_Exercise objective:_ Word for word, transcribe the data below from the line with "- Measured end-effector" to the line with "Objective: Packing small", keeping both of those lines.

___ Supplied information

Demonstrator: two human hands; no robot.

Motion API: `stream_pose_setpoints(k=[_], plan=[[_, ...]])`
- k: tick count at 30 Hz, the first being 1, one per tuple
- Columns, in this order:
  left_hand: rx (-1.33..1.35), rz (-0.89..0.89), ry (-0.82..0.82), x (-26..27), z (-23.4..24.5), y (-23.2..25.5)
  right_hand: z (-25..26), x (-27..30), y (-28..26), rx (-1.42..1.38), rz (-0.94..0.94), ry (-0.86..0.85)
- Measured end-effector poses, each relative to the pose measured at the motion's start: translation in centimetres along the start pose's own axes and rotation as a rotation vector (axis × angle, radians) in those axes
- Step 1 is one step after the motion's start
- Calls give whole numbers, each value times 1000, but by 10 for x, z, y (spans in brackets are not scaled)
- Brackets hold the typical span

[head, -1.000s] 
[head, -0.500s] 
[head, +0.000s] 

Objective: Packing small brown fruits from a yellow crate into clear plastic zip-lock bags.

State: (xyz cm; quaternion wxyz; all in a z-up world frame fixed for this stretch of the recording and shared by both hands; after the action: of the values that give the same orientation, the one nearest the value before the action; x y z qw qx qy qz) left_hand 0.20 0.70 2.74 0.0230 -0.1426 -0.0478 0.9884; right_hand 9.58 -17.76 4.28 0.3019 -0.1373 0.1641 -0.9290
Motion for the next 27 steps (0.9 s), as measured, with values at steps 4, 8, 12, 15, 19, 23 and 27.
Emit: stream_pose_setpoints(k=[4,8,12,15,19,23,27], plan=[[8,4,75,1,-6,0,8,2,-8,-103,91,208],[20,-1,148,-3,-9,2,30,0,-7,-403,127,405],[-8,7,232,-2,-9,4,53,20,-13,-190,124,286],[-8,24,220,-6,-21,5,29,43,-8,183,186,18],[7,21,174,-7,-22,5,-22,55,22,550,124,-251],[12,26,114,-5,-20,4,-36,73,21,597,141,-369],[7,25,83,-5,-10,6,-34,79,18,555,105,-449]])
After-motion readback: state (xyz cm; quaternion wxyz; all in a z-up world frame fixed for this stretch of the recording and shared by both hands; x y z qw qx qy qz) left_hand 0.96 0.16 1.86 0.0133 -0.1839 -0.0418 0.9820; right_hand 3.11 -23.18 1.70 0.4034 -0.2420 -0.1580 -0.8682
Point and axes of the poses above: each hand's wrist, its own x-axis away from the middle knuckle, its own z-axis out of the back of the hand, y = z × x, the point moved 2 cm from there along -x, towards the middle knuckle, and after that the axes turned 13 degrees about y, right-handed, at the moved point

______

_Answer area:_
- Measured end-effector poses, each relative to the pose measured at the motion's start: translation in centimetres along the start pose's own axes and rotation as a rotation vector (axis × angle, radians) in those axes
- Step 1 is one step after the motion's start
- Calls give whole numbers, each value times 1000, but by 10 for x, z, y (spans in brackets are not scaled)
- Brackets hold the typical span

[head, -1.000s] 
[head, -0.500s] 
[head, +0.000s] 

Objective: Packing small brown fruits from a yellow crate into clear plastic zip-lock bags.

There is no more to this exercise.